Most of them are installed in `interfaces.io`, which probly stands for 'input and output'.

## **DataGrabber**

DataGrabber is an interface for collecting files from hard drive. It is very flexible and supports almost any file organization of your data.

You can use it as a trivial use case of getting a fixed file. By default, DataGrabber stores its outputs in a field called outfiles.


In [1]:
import nipype.interfaces.io as nio

datasource1 = nio.DataGrabber()

datasource1.inputs.base_directory = '/data/ds000114'
datasource1.inputs.template = 'sub-01/ses-test/func/sub-01_ses-test_task-fingerfootlips_bold.nii.gz'
datasource1.inputs.sort_filelist = True

results = datasource1.run()

results.outputs


outfiles = /data/ds000114/sub-01/ses-test/func/sub-01_ses-test_task-fingerfootlips_bold.nii.gz

In [2]:
# You can get all NIfTI files containing the word 'fingerfootlips' in all directories starting with the letter 's'.

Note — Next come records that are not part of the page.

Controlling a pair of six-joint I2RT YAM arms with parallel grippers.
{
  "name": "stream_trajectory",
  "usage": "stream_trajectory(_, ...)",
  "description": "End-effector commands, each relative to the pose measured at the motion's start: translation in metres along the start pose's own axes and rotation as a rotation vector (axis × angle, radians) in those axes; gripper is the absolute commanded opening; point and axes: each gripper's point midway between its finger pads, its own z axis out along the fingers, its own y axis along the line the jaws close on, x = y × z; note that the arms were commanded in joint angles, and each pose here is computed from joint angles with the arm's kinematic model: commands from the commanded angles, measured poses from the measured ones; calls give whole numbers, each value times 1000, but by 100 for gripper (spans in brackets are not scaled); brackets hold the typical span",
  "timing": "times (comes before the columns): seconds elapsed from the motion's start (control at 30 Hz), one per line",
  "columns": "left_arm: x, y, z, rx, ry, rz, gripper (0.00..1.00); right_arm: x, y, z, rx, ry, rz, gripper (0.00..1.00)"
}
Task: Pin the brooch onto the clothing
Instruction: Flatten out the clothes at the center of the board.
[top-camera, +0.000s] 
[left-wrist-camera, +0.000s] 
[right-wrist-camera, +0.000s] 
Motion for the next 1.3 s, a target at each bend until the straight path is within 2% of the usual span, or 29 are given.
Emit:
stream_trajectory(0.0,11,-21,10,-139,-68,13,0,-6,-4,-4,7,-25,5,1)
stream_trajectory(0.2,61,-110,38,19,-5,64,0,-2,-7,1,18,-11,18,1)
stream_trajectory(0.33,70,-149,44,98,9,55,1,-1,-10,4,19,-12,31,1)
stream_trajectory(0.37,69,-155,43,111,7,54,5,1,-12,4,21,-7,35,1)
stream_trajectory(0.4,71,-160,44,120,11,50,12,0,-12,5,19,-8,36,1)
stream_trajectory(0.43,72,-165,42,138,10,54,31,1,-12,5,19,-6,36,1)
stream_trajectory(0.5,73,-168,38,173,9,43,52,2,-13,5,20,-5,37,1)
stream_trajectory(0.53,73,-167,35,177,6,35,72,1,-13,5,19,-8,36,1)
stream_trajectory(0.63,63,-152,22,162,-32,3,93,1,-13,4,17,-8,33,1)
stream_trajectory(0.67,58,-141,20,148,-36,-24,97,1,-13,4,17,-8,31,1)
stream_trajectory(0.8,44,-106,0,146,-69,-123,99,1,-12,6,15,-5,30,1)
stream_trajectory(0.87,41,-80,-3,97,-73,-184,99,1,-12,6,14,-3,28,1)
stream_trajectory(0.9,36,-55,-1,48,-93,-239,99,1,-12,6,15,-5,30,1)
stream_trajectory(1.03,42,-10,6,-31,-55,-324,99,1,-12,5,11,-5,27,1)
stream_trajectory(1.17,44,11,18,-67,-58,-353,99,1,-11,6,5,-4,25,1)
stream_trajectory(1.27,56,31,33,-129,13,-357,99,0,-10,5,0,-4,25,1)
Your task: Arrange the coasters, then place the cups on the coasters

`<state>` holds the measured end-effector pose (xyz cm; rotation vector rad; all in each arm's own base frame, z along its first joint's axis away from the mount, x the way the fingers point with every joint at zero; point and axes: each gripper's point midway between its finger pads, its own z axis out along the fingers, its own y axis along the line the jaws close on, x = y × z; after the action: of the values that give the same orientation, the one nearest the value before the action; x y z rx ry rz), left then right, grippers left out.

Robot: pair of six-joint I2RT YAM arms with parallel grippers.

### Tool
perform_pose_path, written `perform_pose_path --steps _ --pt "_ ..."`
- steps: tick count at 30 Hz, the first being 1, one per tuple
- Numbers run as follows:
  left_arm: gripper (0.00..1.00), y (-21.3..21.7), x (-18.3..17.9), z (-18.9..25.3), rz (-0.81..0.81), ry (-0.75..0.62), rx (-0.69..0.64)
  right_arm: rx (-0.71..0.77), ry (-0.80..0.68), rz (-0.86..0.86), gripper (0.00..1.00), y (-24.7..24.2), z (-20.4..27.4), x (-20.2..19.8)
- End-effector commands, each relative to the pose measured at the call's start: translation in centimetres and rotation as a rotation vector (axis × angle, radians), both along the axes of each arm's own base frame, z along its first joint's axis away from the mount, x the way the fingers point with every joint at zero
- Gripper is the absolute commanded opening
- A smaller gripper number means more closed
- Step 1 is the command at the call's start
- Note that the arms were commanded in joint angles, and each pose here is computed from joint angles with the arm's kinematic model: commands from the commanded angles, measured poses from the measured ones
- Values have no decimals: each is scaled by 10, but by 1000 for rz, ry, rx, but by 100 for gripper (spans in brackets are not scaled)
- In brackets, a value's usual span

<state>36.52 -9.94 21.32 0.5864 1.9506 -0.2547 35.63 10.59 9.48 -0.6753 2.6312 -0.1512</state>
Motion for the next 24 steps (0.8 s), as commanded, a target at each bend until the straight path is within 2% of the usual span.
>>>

import nipype.interfaces.io as nio

datasource2 = nio.DataGrabber()
    # to create an instance of the nio class

datasource2.inputs.base_directory = '/data/ds000114'
    # to indicate which directory to search 
datasource2.inputs.template = 's*/ses-test/func/*fingerfootlips*.nii.gz'
    # to indicate the string template to match 
datasource2.inputs.sort_filelist = True
    # to return data in a sorted order

results = datasource2.run()

results.outputs


outfiles = ['/data/ds000114/sub-01/ses-test/func/sub-01_ses-test_task-fingerfootlips_bold.nii.gz', '/data/ds000114/sub-02/ses-test/func/sub-02_ses-test_task-fingerfootlips_bold.nii.gz', '/data/ds000114/sub-03/ses-test/func/sub-03_ses-test_task-fingerfootlips_bold.nii.gz', '/data/ds000114/sub-04/ses-test/func/sub-04_ses-test_task-fingerfootlips_bold.nii.gz', '/data/ds000114/sub-05/ses-test/func/sub-05_ses-test_task-fingerfootlips_bold.nii.gz', '/data/ds000114/sub-06/ses-test/func/sub-06_ses-test_task-fingerfootlips_bold.nii.gz', '/data/ds000114/sub-07/ses-test/func/sub-07_ses-test_task-fingerfootlips_bold.nii.gz', '/data/ds000114/sub-08/ses-test/func/sub-08_ses-test_task-fingerfootlips_bold.nii.gz', '/data/ds000114/sub-09/ses-test/func/sub-09_ses-test_task-fingerfootlips_bold.nii.gz', '/data/ds000114/sub-10/ses-test/func/sub-10_ses-test_task-fingerfootlips_bold.nii.gz']

In [10]:
# To return the functional images from subject 1 and 7 for the task fingerfootlips.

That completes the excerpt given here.